• PROBLEM DETAILS
Look through the listing below and give the number of lines in which "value" occurs, nothing more.
*-*-*
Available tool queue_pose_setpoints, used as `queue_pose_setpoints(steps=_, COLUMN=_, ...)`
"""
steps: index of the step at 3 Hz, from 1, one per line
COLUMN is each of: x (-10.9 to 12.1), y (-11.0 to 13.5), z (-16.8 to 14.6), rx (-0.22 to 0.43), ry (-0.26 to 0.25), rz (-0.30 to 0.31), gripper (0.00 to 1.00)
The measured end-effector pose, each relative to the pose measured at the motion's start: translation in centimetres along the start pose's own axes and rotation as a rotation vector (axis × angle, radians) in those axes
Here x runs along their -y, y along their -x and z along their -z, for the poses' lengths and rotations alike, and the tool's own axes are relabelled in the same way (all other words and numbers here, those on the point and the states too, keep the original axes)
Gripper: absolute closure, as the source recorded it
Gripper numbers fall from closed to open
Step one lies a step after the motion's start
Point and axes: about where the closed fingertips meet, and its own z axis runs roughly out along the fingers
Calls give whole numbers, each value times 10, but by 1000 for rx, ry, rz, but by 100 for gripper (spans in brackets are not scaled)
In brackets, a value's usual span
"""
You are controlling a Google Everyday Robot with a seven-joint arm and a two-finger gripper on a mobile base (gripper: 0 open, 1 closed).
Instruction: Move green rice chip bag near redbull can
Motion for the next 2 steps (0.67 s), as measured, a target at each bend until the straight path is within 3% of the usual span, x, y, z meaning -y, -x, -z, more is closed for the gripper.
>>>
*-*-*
• THE COMPLETED TASK
2